Private equity firms have no shortage of AI pilots. What they lack is a clearer path from those pilots to measurable, repeatable value.

There’s a growing disconnect between where private equity is directing its AI capital and where AI value is captured. In early March, Reuters reported that Anthropic was in talks with Blackstone and Hellman & Friedman on an AI-focused JV built for portfolio-wide deployment, while OpenAI reportedly explored a multibillion-dollar enterprise deal with a consortium of private equity sponsors.

On the surface, these deals look like a race for model access, pricing leverage, and competitive advantage. Underneath, Operating Partners are asking a more fundamental question: Where does AI hit the P&L, and what do you need to standardize across the portfolio to make that repeatable?

As firms work to improve outcomes across existing holdings, support value-creation plans, and strengthen exit readiness, the choice is: anchor AI strategy to a single model relationship and inherit that vendor’s roadmap, economics, and constraints, or standardize on an open Work AI platform that connects natively to portfolio company systems, preserves model flexibility, and makes value capture more repeatable across the fund. 

The firms that create the most value will be the ones that build a durable foundation for deployment, governance, and reuse across the portfolio, while preserving option value around models and AI apps.

Why so many firms are still stuck between pilots and scale

In private equity, the debate isn’t whether AI matters. It’s why, despite so much AI activity, so little of it is showing up in measurable value.

Part of the answer is timing. AI has moved quickly from experimentation to expectation. McKinsey’s 2026 Global Private Equity Report found that 70% of GPs expect AI to deliver high impact in their own operations in 3–5 years, yet only 6% see it doing so today. LPs are watching closely: 53% now rank a GP's value creation strategy among their top five criteria when selecting a manager. The patience for AI as a forward-looking promise is running out.

Yet most portfolios aren't close to delivering. Bain’s 2025 Global Private Equity Report, which tracks roughly $3.2 trillion in AUM, found that only 20% of portfolio companies have operationalized use cases that deliver measurable returns. Many of the remaining 80% are trapped in "pilot purgatory" — experimenting in silos and duplicating costs without a shared playbook or economies of scale.
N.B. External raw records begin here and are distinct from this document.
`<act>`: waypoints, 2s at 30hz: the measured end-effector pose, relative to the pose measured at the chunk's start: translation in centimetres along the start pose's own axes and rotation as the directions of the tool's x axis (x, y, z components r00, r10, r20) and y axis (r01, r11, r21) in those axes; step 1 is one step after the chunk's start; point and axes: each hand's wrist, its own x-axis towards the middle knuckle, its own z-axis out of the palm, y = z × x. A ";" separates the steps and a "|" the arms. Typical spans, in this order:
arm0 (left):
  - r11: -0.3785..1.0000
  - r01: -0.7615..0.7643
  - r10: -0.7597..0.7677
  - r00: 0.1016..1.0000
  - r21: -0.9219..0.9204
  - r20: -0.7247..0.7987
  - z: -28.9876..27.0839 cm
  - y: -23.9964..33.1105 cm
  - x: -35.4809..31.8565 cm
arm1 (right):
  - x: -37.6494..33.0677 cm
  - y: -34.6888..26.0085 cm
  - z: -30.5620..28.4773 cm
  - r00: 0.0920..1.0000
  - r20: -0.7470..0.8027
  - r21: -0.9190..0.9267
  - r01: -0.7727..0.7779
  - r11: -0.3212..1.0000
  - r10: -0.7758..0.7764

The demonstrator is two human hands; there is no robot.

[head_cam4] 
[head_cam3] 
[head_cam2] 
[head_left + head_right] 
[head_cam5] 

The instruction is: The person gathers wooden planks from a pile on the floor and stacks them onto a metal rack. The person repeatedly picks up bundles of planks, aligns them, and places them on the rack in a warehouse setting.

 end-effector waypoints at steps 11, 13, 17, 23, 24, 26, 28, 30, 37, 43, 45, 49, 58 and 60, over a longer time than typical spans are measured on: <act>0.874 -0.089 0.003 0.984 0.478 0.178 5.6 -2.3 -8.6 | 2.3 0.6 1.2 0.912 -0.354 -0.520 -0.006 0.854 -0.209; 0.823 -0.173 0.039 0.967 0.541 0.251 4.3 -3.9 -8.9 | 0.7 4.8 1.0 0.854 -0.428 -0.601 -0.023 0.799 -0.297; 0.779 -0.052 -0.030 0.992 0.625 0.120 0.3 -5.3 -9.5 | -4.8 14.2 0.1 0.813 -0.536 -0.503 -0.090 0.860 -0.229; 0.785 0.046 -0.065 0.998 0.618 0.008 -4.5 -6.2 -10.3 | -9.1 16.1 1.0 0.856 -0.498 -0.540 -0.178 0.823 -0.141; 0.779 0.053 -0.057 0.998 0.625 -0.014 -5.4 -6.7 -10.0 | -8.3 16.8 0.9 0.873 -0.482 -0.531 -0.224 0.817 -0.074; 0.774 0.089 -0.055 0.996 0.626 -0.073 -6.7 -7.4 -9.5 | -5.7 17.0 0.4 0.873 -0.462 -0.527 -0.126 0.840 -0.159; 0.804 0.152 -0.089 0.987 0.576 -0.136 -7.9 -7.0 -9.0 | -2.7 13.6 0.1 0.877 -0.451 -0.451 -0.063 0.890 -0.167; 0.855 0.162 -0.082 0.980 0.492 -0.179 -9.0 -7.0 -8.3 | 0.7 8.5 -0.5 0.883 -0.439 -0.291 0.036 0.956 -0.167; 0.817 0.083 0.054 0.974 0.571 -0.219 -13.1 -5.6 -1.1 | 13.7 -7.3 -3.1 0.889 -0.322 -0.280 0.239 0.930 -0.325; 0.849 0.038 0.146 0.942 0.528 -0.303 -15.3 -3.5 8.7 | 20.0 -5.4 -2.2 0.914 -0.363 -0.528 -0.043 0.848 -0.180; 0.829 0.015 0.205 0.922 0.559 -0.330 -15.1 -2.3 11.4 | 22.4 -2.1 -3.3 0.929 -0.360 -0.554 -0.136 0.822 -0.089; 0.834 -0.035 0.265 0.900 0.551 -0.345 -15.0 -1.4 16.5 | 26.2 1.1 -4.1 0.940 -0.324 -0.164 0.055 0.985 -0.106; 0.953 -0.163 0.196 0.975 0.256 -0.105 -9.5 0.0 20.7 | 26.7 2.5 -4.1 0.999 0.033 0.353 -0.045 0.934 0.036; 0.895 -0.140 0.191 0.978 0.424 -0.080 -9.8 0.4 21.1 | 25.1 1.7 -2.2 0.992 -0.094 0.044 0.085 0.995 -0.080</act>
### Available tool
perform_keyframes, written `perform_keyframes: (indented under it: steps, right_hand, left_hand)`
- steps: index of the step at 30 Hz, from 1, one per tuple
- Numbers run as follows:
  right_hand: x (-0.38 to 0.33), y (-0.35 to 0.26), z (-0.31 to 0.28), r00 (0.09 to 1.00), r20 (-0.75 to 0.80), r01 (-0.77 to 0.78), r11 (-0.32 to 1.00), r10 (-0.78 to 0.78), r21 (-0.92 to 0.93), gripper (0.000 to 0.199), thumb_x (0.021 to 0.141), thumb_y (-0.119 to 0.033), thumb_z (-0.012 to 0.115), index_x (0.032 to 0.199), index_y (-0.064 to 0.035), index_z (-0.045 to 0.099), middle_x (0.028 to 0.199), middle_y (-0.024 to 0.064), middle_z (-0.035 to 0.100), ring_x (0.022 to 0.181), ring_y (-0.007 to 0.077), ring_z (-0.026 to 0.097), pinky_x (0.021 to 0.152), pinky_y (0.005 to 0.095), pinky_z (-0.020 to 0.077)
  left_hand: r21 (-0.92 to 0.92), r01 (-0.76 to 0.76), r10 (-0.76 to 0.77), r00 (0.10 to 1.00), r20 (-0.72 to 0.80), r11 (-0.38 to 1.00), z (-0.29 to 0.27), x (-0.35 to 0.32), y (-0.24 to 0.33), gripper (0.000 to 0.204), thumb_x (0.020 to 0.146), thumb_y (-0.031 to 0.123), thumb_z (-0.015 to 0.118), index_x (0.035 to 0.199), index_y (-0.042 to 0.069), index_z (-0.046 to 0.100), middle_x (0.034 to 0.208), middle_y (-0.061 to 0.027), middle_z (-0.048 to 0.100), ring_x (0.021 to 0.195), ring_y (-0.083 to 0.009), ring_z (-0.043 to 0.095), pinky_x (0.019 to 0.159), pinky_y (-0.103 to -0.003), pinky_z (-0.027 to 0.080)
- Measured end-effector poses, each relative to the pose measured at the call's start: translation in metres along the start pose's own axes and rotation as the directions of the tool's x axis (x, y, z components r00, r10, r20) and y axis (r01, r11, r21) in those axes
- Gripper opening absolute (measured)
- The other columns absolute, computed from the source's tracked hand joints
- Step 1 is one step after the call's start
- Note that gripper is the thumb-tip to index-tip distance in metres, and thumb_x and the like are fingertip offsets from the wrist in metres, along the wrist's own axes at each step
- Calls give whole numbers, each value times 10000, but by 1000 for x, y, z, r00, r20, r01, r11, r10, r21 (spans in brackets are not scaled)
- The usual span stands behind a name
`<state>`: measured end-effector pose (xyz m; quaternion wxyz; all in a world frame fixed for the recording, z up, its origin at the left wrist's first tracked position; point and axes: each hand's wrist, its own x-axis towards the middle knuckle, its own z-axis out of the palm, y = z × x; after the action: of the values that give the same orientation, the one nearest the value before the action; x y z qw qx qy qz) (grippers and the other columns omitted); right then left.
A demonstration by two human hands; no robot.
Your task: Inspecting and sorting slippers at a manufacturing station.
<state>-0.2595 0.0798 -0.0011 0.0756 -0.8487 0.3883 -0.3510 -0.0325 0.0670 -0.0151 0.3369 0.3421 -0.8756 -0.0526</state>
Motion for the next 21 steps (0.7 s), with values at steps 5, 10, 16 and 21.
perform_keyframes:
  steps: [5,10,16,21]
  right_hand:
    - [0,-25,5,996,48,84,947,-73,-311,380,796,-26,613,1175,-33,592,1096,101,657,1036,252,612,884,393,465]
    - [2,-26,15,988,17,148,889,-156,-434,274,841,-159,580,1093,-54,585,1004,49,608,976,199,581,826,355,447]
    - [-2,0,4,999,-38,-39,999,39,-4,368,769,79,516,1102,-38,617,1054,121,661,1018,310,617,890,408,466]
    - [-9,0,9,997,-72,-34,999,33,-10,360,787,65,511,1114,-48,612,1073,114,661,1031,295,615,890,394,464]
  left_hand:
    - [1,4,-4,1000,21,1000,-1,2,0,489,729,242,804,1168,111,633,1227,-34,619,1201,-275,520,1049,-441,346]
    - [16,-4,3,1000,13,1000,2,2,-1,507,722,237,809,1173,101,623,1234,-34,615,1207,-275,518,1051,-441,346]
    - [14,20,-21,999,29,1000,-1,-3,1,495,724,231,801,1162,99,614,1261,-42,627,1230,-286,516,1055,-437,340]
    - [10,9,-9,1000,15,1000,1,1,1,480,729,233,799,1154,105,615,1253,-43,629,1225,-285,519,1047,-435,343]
This gap is colliding with a liquidity crunch. McKinsey points to a related pressure: 16,000 buyout-backed companies have already passed the four-year hold mark (52% of total buyout-backed inventory), the highest on record. Average holding periods are stretching toward 6.6 years. For sponsors managing aging assets, that raises the bar for margin expansion and exit readiness. AI starts to matter differently in that environment, less as a future-facing experiment, and more as a lever for operating improvement inside the current portfolio.

In this climate, AI can’t remain a side initiative. It has to show up in the value-creation plan, owned by the Operating Partner, with a clear path from early proof points to repeatable value across the fund.

Real-world examples of repeatable AI value

Two recent Glean deployments show what measurable AI value can look like in practice.

Regulated knowledge 

A healthcare technology PortCo rolled out a centralized AI platform across 1,800 employees in a complex, compliance-heavy environment. Within six months, adoption reached 95%, teams had built more than 1,100 agents, and the PortCo was tracking a 2.4x ROI from business process and IT architecture improvements alone and a ~20x ROI from just eight use cases — with a repeatable template now being applied to other regulated assets in the fund.

Accelerating R&D velocity 

At a PE-backed ERP software company with roughly 1,600 employees, a similar platform bridged Slack, Teams, and code repositories into a single permissions-aware context layer. The results within six months: adoption reached 100%, onboarding timelines for new joiners fell by 50%, developer productivity rose by up to 18%, and the sponsor attributed more than $1.65 million in annualized productivity gains realized with runway for additional upside.

The common thread across both deployments is the platform layer: a model-agnostic, permissions-aware system that connects proprietary data across the tools employees already use. That infrastructure stays with the PortCo at exit. And because the underlying LLM is a flexible component, these gains will endure even as the underlying model changes.

What do these deployments have in common, and what do sponsors need to standardize to make that kind of value repeatable across the portfolio?

What sponsors need to standardize

As sponsors move from experimentation to execution, the strategic question sharpens: what, exactly, should be standardized across the portfolio?

The answer isn't every workflow, use case, or model decision. It's the operating layer that determines how AI gets deployed, governed, and reused across companies. That's where sponsors can create consistency without locking themselves into the wrong constraint too early.

The model-centric bet

A model-centric strategy secures access to a leading model, negotiates favorable economics, and uses that relationship to accelerate adoption across the portfolio. The same logic often extends to broader enterprise AI paths, where tools like Copilot or Gemini Enterprise are attractive because firms already have vendor relationships, pricing agreements, and security frameworks in place.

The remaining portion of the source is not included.